* _WORK INSTRUCTIONS_
Reproduce the lines below exactly, from the one containing "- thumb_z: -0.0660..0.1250" through the one containing "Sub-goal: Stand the", both included. Leave out any pictures.

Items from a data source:
════════
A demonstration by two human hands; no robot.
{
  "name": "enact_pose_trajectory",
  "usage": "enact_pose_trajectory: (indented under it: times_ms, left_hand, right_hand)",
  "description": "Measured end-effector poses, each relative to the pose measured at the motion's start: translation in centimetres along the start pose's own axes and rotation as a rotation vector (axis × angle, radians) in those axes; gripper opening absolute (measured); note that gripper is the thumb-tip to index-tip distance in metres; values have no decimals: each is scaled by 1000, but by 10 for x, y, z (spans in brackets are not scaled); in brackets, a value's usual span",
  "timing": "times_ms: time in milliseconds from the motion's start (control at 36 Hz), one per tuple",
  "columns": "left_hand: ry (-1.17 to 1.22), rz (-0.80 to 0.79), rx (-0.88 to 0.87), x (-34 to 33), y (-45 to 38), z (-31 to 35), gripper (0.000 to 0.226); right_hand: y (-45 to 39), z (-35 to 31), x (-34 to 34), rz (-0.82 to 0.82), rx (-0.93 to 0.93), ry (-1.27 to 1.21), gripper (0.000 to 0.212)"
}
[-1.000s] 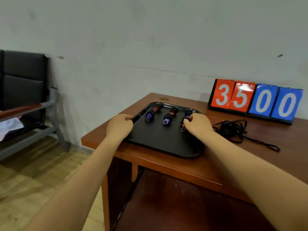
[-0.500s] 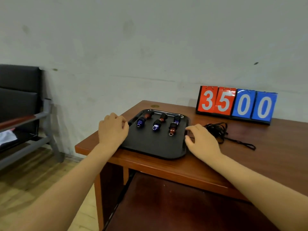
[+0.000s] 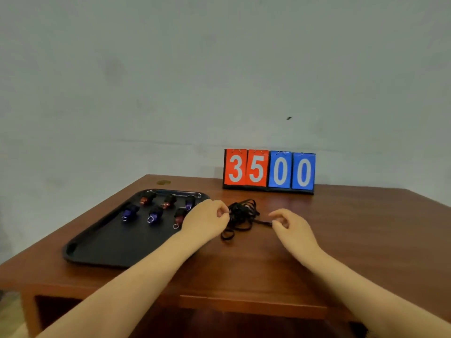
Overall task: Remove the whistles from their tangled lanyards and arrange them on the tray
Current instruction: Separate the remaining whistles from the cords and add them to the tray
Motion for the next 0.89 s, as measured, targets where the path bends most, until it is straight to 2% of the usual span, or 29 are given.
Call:
enact_pose_trajectory:
  times_ms: [111,222,306,389,500,639,722,889]
  left_hand:
    - [-47,-23,48,-32,-21,2,23]
    - [-148,-65,62,-61,-33,2,38]
    - [-124,-79,74,-77,-42,0,37]
    - [-44,-89,62,-88,-51,4,27]
    - [192,-187,-2,-109,-59,25,15]
    - [380,-267,-20,-126,-61,41,20]
    - [455,-256,-11,-121,-61,42,20]
    - [644,-140,115,-104,-66,26,18]
  right_hand:
    - [-13,2,-1,-33,36,18,22]
    - [-28,4,-20,-114,127,158,31]
    - [-43,10,-31,-121,145,152,34]
    - [-56,18,-32,-89,112,107,34]
    - [-70,41,-27,-36,56,32,32]
    - [-74,66,-28,-150,-73,-229,33]
    - [-68,60,-31,-261,-82,-269,21]
    - [-71,73,-25,-188,-272,-409,27]
Point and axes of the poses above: each hand's wrist, its own y-axis away from the middle knuckle, its own x-axis out of the back of the hand, z = x × y, the point moved 10 cm from there along -y, towards the middle knuckle, and after that the axes turned 6 degrees about z, right-handed, at the moved point
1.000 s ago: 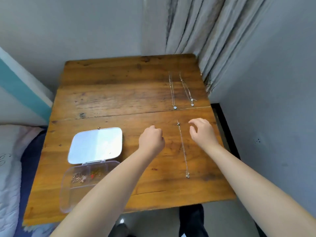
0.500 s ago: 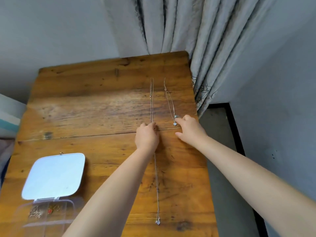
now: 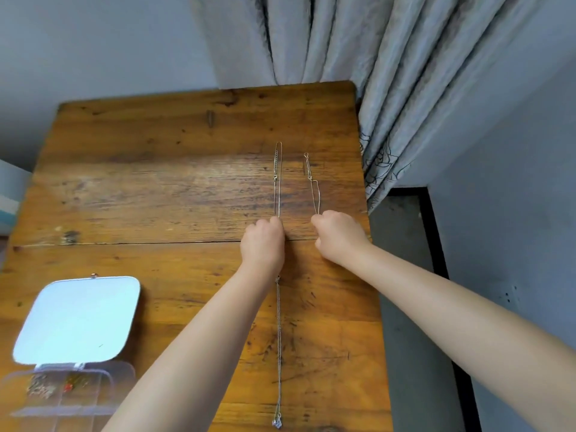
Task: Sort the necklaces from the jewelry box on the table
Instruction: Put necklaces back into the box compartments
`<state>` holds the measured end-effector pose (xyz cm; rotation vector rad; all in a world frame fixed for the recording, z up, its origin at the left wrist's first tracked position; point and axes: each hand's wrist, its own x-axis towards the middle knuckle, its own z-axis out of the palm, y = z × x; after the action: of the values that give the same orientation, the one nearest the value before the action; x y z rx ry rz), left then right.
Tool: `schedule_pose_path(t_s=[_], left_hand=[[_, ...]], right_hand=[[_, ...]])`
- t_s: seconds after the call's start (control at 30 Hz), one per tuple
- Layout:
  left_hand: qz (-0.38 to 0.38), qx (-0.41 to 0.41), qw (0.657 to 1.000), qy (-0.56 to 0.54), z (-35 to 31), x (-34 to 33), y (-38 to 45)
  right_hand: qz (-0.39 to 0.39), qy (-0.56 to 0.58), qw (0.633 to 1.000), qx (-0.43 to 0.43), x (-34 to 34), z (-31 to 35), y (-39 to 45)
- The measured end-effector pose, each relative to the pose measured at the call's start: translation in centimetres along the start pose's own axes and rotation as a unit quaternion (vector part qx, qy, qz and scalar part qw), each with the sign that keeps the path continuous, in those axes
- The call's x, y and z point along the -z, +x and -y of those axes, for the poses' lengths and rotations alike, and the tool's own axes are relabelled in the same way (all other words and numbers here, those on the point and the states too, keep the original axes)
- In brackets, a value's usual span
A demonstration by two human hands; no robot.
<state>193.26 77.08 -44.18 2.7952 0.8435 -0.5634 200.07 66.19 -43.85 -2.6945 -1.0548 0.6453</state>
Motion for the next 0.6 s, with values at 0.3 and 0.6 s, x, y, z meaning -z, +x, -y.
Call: schedule_pose_path(t_s=[0.3, 0.6], left_hand=[[-0.058, 0.045, 0.973, -0.219, 3.4, 3.8, -2.9], [-0.206, 0.018, 0.897, -0.39, 11.7, 11.7, -13.4]], right_hand=[[-0.11, 0.074, 0.991, -0.002, 4.4, 1.0, -1.7], [-0.232, 0.262, 0.932, 0.092, 10.7, 13.8, -8.7]])
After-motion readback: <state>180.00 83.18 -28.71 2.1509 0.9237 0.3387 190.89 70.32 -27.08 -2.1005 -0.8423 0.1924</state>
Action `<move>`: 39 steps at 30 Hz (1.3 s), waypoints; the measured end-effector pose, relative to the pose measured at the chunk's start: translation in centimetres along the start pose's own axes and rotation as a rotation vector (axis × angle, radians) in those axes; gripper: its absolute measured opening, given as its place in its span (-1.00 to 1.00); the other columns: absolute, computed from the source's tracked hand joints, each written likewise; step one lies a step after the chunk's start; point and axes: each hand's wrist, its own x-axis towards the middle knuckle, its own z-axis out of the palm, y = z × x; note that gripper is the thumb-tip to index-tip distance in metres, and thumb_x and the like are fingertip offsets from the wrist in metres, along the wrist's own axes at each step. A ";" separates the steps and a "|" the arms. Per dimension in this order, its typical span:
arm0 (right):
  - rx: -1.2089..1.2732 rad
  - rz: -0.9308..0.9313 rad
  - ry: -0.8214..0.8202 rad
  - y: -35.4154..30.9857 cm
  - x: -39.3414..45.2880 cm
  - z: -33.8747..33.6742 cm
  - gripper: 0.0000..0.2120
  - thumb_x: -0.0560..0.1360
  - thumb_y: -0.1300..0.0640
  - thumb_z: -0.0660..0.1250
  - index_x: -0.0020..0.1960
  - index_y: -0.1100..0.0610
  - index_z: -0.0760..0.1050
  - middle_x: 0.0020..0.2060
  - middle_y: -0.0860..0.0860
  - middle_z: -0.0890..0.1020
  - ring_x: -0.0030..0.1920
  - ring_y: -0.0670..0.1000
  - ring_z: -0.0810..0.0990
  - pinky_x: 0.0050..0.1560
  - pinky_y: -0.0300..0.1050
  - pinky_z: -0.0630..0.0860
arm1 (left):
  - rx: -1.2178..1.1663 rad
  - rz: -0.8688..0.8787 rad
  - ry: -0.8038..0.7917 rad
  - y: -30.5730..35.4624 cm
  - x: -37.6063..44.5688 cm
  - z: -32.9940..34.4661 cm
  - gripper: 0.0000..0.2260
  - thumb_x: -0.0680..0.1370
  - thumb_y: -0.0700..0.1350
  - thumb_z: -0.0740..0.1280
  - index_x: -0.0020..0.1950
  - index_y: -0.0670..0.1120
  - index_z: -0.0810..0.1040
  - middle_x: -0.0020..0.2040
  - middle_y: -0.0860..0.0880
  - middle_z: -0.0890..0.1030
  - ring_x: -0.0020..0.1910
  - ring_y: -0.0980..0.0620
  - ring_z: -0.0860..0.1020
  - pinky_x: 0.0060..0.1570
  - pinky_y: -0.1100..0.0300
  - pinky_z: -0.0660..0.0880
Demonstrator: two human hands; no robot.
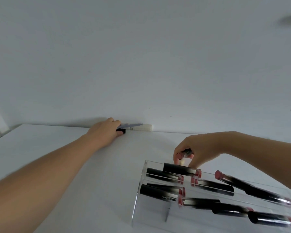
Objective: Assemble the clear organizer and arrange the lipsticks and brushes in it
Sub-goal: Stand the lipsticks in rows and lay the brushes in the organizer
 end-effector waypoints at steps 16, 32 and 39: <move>-0.121 0.379 0.345 3.0 -8.7 -1.0 -0.84 0.65 0.00 0.23 -0.04 0.06 0.45 -0.08 -0.06 0.58 -0.07 0.02 0.53 -0.01 -0.04 0.47 | -0.230 0.160 0.320 8.4 -8.5 -6.8 -0.73 0.65 0.19 0.08 -0.10 0.04 0.34 -0.24 0.12 0.45 -0.36 0.13 0.45 -0.42 0.15 0.26; 0.083 0.195 1.002 -7.5 -18.1 14.6 -0.83 0.66 -0.01 0.19 0.14 -0.10 0.56 -0.06 -0.21 0.63 -0.04 -0.13 0.58 -0.06 -0.24 0.51 | 0.009 0.809 0.517 19.1 -18.8 -4.0 -0.68 0.63 0.08 0.22 -0.10 -0.12 0.60 -0.18 -0.03 0.55 -0.25 -0.05 0.52 -0.25 0.07 0.54; -0.027 0.125 1.035 -7.5 -18.2 17.0 -0.84 0.63 0.15 0.28 0.13 0.03 0.61 -0.03 -0.18 0.65 -0.02 -0.08 0.55 0.03 -0.19 0.50 | 0.062 0.795 0.536 19.6 -19.9 -2.8 -0.71 0.61 0.05 0.20 -0.09 -0.11 0.60 -0.15 -0.05 0.54 -0.20 -0.08 0.55 -0.21 0.03 0.53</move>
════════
* _TASK SOLUTION_
  - thumb_z: -0.0660..0.1250
  - index_x: -0.0020..0.1960
  - index_y: -0.1100..0.0610
  - index_z: -0.0760..0.1050
  - middle_x: 0.0020..0.2060
  - middle_y: -0.0860..0.0860
  - middle_z: -0.0890..0.1020
  - ring_x: -0.0030..0.1920
  - ring_y: -0.0670..0.1000
  - ring_z: -0.0810..0.0990
  - pinky_x: 0.0050..0.1560
  - pinky_y: -0.0300..0.1050
  - pinky_z: -0.0630..0.0860
arm1 (left):
  - rx: -1.2178..1.1663 rad
  - rz: -0.8688..0.8787 rad
  - ry: -0.8038..0.7917 rad
  - y: -30.5730..35.4624 cm
  - x: -37.6063..44.5688 cm
  - z: -32.9940..34.4661 cm
  - gripper: 0.0000..0.2260
  - thumb_x: -0.0680..0.1370
  - thumb_y: -0.0700..0.1350
  - thumb_z: -0.0740..0.1280
  - index_x: -0.0020..0.1950
  - index_y: -0.0670..0.1120
  - index_z: -0.0810..0.1040
  - middle_x: -0.0020..0.2040
  - middle_y: -0.0860..0.0880
  - middle_z: -0.0890..0.1030
  - ring_x: -0.0020..0.1910
  - ring_y: -0.0980..0.0620
  - ring_z: -0.0860..0.1020
  - pinky_x: 0.0060..0.1570
  - pinky_y: -0.1100..0.0300
  - pinky_z: -0.0660..0.0880
Demonstrator: two human hands; no robot.
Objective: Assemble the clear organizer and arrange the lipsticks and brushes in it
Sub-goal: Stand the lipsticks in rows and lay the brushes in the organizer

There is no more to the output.